Around 62% of Britons believe Brexit is a failure according to British polling company YouGov.

The UK economy has been hit as a result of Brexit - in particular, prices rose by 25% from January 2021 until March of this year, as £6.95bn (€8 billion) was added to food costs - a consequence of the extra trade barriers from leaving the Single Market.

According to the report by the London School of Economics the impact has been felt most by the poorest in society who spend much more of their income on food.

In addition, researchers at the Centre for European Reform estimate that business investment was 23% lower than it would have been in 2020/21 due to Brexit.

Pro-EU activist Femi Oluwole says the draw Brexit once held is no more.

“We have Nigel Farage saying that Brexit has failed and it hasn't helped us economically at all.

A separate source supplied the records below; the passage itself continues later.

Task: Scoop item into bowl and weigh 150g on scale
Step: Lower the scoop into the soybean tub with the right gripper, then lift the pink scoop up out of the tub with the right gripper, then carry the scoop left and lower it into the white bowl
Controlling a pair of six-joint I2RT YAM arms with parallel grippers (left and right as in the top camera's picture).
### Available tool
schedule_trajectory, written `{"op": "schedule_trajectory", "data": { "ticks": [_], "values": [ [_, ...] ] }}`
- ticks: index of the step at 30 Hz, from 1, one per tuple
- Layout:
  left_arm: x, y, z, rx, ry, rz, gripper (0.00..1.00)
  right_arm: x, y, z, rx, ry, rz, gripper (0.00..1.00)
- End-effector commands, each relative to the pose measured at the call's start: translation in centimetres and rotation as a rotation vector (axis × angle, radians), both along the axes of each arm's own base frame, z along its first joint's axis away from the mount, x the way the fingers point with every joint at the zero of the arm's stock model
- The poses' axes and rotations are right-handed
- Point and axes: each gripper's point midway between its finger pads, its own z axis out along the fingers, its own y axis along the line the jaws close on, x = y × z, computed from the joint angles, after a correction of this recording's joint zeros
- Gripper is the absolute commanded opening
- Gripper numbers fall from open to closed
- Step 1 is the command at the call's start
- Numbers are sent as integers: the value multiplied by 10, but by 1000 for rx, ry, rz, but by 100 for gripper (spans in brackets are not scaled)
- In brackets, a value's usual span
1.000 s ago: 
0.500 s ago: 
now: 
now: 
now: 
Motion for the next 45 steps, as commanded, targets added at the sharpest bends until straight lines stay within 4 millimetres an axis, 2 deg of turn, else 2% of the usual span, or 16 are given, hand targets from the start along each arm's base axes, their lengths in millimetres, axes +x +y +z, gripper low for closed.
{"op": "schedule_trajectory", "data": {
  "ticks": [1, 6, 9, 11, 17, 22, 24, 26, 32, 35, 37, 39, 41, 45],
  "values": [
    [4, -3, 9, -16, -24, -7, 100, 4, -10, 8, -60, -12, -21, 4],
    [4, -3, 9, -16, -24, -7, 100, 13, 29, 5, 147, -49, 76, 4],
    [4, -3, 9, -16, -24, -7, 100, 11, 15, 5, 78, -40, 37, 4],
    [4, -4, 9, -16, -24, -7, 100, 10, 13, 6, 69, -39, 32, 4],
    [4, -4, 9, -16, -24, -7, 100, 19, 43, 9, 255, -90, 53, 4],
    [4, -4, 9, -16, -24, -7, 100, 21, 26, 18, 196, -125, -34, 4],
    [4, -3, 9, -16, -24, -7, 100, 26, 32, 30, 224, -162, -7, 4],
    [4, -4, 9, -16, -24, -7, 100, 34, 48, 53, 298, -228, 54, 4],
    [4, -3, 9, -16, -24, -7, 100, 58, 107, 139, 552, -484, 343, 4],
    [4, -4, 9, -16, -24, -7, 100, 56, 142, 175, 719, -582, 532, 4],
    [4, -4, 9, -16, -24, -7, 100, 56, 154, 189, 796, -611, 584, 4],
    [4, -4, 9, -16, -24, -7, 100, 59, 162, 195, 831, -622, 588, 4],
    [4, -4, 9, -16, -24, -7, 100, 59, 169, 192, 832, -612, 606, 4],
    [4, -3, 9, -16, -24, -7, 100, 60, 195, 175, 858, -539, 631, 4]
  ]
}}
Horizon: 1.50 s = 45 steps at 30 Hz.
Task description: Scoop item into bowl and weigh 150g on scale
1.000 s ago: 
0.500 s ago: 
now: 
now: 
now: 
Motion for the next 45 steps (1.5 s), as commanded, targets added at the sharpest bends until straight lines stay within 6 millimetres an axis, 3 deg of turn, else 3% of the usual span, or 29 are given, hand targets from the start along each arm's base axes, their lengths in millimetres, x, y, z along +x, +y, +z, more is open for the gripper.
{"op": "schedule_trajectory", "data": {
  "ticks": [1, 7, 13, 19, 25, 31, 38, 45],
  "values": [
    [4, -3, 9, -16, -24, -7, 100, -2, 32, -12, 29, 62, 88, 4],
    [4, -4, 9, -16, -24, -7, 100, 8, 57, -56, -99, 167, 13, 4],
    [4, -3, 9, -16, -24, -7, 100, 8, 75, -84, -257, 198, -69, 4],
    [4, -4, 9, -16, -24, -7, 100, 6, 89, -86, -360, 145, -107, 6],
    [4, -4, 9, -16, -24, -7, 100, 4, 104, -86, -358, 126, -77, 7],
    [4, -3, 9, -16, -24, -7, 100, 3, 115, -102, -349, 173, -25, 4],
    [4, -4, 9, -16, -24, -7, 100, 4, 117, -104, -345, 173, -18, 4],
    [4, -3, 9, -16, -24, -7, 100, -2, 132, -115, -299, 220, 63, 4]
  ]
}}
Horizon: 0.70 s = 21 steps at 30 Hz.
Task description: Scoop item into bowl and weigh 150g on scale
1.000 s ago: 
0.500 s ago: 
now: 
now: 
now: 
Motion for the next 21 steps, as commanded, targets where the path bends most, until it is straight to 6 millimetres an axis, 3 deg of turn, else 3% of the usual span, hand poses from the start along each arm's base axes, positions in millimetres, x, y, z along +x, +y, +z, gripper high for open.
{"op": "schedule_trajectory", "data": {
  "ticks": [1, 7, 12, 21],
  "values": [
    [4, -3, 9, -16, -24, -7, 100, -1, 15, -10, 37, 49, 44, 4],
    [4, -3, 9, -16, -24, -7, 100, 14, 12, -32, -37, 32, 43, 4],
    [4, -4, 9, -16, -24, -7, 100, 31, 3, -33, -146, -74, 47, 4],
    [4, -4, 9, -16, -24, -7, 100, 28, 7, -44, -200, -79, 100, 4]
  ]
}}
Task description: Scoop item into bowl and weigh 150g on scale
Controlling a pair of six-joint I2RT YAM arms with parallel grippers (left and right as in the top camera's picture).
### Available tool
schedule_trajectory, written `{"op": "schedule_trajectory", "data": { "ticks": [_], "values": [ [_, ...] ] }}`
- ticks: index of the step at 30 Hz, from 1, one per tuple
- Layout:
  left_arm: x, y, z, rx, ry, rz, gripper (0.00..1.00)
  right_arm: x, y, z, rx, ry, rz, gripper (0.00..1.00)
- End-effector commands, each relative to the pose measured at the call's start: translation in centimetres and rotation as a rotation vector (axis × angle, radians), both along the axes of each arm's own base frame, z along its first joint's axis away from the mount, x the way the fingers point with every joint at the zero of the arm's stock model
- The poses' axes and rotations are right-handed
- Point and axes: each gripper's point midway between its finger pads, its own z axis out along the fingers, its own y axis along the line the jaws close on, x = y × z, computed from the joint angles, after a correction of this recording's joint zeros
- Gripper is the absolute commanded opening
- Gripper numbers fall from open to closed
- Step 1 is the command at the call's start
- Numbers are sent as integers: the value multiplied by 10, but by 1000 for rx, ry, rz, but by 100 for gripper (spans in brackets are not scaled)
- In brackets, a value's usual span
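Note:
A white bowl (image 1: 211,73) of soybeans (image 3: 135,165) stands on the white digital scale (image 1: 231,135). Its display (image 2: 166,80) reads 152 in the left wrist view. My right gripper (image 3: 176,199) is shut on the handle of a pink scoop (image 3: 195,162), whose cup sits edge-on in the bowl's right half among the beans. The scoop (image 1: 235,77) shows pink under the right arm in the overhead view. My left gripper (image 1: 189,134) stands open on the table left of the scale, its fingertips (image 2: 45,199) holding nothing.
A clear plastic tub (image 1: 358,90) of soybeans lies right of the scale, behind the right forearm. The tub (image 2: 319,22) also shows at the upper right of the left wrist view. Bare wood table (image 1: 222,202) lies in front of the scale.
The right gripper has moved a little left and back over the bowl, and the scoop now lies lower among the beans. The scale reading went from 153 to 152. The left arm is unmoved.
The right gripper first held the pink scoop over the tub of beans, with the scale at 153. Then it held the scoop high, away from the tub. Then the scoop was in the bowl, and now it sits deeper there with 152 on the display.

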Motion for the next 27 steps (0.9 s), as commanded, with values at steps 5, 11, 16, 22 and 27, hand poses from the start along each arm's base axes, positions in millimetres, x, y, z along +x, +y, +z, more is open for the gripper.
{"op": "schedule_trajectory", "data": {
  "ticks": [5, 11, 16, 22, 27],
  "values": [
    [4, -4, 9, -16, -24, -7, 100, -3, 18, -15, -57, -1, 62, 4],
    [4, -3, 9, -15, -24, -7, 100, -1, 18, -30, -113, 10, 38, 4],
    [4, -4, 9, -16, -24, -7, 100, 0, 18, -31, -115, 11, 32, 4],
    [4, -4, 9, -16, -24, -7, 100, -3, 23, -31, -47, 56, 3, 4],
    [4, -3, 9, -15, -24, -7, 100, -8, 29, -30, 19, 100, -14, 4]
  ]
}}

"So the Brexiteers effectively have much abandoned, at least this version of Brexit. They keep coming out with things like 'Oh, we do Brexit differently'. But the public has kind of moved on from the idea that you can make Brexit work," he told Euronews. 

He added that the ‘sovereignty’ argument is no longer prevalent in the discussion and the reality of the cost of Brexit is starting to bite.

“The debates that we had six years, seven years ago about all that sovereignty stuff of Britain standing on its own and all that sort of stuff. It's just come face to face with the fact that there are more important things in life. Can you feed your kids right now?

“Half of low-income families in the UK are skipping meals to feed their kids. We cannot afford Brexit if we can't afford food, we can't afford Brexit."

A possible return to the EU?

If the UK were ever to chart the course in rejoining the EU, it would be a vastly different club to the one it left.

Major fundamental shifts to a closer, interdependent union have resulted from the crises Europe has faced.

It's hard to know what role or position the UK would have taken in each of these decisions had it stayed. Would it have blocked, watered down or supported the Rescue and Resilience Facility (RRF) borne out of the COVID pandemic’s destruction of certain economic sectors?

For the first time, the EU borrowed money on behalf of the member states and distributed it in the form of grants and loans. This would have gone against the UK’s strongly expressed disapproval of the term ‘ever-closer-Europe’.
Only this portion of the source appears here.